-- Study material follows --

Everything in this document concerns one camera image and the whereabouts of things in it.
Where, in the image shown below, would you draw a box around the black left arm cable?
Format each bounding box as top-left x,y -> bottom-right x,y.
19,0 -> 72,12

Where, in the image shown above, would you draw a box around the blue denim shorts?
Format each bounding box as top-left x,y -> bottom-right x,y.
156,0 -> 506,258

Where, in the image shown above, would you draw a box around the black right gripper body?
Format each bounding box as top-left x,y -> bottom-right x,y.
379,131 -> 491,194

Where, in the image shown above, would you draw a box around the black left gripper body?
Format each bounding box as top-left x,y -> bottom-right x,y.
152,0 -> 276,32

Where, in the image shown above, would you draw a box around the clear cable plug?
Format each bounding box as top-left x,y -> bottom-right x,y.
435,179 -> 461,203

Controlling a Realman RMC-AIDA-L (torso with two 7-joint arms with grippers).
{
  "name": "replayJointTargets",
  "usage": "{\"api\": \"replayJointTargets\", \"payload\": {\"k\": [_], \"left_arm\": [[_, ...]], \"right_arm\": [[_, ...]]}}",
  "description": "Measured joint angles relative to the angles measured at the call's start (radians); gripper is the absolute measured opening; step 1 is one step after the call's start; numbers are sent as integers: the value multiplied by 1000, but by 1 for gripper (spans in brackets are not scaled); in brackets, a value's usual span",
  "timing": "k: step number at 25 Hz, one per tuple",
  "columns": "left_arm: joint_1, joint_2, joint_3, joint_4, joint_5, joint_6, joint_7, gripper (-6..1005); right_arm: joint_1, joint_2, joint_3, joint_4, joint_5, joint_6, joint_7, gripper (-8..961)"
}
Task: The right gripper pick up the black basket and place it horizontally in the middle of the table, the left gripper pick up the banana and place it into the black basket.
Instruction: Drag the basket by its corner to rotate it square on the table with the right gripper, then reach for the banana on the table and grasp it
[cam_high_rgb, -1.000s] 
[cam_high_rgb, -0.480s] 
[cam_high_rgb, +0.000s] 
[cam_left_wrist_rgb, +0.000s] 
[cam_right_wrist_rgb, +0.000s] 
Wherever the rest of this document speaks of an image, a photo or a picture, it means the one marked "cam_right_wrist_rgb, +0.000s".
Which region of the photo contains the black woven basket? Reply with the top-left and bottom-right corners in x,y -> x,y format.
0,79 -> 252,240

-- Study material concluded --

### What you are asked to do
All lines above containing the string "replayJointTargets": copy each one.

### Exercise output
  "name": "replayJointTargets",
  "usage": "{\"api\": \"replayJointTargets\", \"payload\": {\"k\": [_], \"left_arm\": [[_, ...]], \"right_arm\": [[_, ...]]}}",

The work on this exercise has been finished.